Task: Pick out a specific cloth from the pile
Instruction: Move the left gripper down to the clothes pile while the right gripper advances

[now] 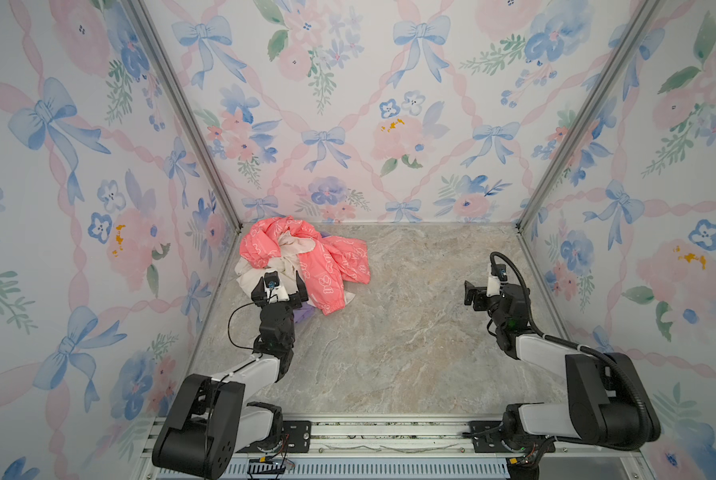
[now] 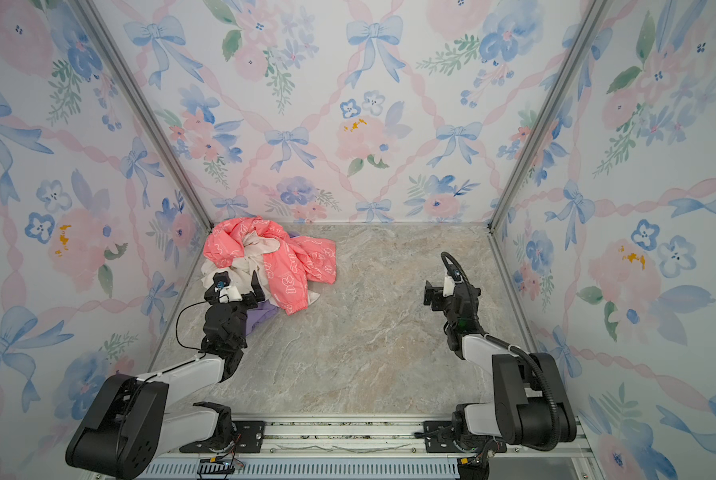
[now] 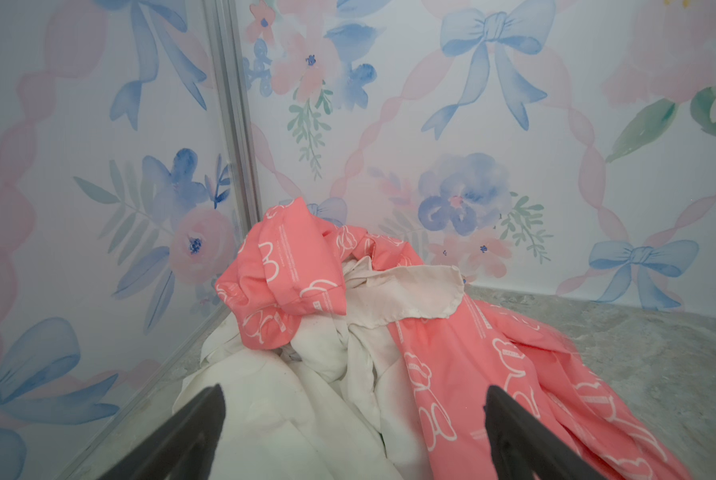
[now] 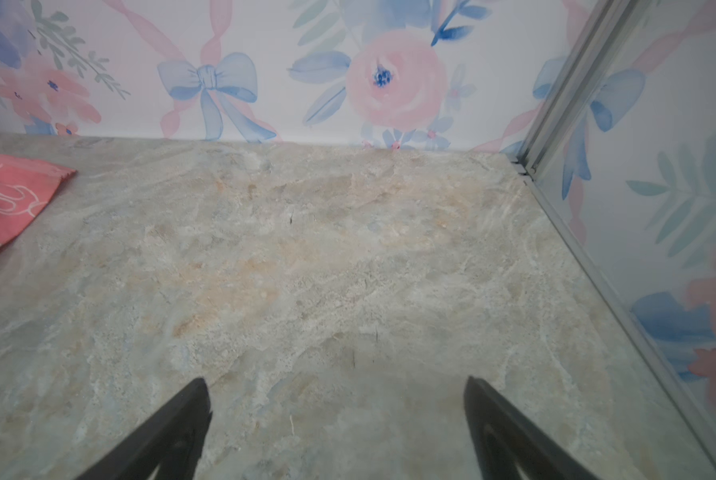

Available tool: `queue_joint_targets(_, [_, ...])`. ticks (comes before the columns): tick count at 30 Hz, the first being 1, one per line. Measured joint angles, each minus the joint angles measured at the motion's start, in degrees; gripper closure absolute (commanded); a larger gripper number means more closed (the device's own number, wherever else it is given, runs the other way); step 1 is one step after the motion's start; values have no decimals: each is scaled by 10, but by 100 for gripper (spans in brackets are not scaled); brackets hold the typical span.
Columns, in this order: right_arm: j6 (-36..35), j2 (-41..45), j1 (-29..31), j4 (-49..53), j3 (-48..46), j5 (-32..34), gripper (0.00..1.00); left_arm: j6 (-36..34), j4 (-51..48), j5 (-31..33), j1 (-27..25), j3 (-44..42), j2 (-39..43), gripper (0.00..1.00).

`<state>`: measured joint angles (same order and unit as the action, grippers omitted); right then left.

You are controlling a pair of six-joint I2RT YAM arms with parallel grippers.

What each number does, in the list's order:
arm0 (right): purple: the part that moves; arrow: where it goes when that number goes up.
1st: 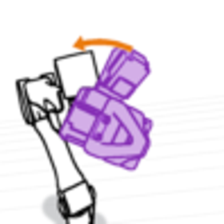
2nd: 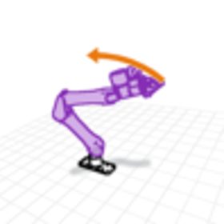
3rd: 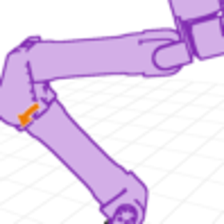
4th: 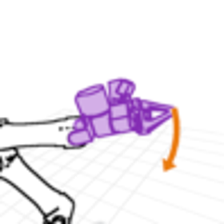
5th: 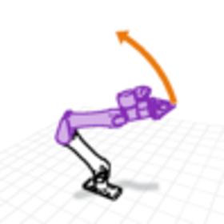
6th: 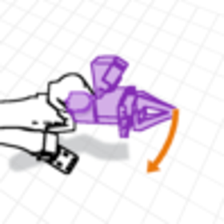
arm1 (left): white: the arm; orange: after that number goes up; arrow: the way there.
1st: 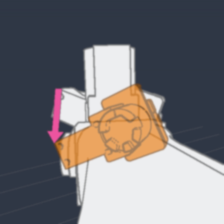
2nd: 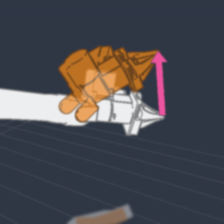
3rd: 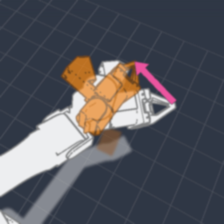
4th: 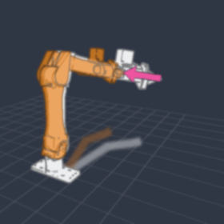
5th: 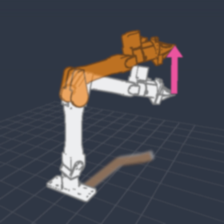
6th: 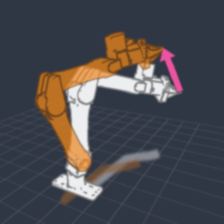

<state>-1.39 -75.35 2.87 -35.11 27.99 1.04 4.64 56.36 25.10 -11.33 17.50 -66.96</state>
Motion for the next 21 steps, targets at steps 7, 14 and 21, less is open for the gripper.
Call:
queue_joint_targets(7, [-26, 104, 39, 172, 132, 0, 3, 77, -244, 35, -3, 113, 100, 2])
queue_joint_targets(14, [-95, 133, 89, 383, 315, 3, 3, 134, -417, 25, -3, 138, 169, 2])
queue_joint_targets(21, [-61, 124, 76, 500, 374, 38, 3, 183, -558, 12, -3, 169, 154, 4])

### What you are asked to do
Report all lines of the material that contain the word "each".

### Expected answer
Available tool: `queue_joint_targets(_, [_, ...])`. ticks (comes before the columns): tick count at 30 Hz, the first being 1, one per line. Measured joint angles, each minus the joint angles measured at the motion's start, in degrees; gripper closure absolute (commanded); a larger gripper number means more closed (the device's own number, wherever else it is given, runs the other way); step 1 is one step after the motion's start; values have no decimals: each is scaled by 10, but by 100 for gripper (spans in brackets are not scaled); brackets hold the typical span.
What each number does, in the list's order:

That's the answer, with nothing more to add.